**Aim of the exercise:** Only a number is wanted: how many lines in the listing contain the word "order"?

**Data shown:**
_ _ _

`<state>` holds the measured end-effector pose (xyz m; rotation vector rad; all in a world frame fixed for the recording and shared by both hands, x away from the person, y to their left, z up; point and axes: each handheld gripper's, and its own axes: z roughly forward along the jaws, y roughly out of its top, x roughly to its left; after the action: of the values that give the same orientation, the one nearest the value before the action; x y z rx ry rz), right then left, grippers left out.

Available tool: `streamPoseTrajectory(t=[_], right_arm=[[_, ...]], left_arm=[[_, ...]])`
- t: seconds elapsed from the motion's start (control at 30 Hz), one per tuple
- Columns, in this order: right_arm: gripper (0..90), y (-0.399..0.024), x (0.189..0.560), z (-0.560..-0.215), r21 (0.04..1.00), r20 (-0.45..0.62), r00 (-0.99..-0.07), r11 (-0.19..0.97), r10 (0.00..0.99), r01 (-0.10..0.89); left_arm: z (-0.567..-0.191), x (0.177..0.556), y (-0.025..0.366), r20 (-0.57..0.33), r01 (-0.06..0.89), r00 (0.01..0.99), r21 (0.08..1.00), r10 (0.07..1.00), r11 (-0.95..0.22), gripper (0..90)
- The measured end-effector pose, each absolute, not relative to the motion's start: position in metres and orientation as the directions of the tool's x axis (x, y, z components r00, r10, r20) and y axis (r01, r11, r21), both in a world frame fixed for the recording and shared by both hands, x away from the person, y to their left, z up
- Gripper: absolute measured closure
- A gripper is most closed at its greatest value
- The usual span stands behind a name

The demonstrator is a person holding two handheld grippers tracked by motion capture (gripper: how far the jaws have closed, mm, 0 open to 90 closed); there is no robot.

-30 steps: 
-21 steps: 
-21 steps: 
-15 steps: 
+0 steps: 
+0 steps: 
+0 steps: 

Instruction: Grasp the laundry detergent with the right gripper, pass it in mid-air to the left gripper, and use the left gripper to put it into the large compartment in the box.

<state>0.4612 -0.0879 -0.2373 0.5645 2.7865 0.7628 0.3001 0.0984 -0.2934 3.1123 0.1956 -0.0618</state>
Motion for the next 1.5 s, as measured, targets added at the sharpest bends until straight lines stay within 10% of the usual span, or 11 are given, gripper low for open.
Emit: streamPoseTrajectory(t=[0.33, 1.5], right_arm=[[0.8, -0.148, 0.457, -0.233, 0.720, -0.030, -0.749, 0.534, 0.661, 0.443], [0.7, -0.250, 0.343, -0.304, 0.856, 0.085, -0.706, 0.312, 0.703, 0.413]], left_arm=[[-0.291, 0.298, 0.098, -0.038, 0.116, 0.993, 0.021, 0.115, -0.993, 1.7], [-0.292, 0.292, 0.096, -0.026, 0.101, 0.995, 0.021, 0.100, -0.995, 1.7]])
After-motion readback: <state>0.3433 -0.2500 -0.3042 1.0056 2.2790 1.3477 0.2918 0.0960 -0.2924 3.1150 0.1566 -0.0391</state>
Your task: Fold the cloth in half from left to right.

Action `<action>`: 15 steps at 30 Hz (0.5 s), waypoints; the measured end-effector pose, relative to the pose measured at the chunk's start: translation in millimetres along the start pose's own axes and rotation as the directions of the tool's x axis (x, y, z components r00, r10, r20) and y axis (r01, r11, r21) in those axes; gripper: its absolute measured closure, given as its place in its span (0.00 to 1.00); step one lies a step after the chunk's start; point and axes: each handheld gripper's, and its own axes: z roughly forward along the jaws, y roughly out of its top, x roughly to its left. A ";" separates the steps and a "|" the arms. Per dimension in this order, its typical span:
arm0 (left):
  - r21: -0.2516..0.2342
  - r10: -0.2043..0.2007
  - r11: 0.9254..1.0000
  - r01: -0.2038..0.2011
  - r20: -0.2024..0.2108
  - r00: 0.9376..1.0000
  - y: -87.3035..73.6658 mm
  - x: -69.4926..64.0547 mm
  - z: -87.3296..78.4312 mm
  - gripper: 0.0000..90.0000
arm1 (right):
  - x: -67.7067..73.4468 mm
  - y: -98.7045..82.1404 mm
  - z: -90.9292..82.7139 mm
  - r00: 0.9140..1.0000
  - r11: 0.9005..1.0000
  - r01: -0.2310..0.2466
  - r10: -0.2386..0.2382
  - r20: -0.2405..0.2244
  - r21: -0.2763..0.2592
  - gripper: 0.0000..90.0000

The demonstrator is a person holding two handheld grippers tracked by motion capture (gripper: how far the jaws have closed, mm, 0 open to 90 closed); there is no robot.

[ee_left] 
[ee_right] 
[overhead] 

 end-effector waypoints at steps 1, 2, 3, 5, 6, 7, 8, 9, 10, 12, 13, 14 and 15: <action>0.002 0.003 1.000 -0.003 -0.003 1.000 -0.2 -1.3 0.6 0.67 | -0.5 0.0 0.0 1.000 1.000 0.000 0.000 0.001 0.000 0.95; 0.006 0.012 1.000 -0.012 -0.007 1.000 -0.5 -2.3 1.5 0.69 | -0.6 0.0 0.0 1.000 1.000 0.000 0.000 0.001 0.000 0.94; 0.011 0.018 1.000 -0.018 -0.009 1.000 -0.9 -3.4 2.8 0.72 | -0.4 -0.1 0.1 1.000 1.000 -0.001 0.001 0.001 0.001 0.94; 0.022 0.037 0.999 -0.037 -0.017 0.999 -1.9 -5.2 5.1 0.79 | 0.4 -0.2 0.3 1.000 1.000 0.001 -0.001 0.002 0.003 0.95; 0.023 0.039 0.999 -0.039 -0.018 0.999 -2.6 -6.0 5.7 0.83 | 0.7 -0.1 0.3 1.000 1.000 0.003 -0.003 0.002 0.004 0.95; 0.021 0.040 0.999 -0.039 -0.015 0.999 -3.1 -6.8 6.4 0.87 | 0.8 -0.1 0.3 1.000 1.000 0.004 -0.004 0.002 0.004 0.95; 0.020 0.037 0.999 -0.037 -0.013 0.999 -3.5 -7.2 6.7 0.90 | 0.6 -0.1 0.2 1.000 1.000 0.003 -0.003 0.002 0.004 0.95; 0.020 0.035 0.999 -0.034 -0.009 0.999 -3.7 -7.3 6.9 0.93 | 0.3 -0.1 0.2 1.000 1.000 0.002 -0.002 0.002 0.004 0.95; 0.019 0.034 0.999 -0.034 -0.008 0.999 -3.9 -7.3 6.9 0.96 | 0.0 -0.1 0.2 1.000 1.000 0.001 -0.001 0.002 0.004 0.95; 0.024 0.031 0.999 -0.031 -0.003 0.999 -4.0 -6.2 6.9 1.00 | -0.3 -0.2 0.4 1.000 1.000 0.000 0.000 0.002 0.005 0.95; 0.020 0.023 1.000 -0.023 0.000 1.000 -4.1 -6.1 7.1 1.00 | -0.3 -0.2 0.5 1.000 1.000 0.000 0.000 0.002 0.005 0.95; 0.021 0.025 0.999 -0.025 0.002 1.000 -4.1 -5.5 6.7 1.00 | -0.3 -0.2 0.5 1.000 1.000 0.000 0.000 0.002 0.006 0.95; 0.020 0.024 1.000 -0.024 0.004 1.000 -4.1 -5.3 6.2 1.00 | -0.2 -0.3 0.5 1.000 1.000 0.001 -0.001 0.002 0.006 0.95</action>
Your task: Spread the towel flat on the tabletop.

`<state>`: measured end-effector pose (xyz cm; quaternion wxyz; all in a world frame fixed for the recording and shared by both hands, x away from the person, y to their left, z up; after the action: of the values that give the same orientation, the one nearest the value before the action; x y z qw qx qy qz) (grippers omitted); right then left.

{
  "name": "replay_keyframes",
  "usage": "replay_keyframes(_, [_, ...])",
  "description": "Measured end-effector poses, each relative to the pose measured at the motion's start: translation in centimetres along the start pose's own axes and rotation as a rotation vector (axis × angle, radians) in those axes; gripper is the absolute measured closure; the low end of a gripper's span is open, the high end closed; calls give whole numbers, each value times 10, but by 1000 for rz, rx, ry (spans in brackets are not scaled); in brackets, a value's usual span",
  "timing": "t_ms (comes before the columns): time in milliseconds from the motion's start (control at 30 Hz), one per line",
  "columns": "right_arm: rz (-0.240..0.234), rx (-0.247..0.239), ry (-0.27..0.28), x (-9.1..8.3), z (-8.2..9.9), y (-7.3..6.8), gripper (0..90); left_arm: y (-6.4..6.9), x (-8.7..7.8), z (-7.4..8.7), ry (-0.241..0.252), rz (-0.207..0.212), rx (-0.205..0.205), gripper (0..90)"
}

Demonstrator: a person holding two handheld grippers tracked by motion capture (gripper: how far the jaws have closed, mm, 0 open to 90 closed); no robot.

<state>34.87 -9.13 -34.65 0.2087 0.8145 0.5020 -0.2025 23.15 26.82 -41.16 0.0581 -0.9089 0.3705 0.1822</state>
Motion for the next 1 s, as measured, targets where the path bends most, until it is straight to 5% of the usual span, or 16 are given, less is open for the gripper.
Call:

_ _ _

**Answer area:** 2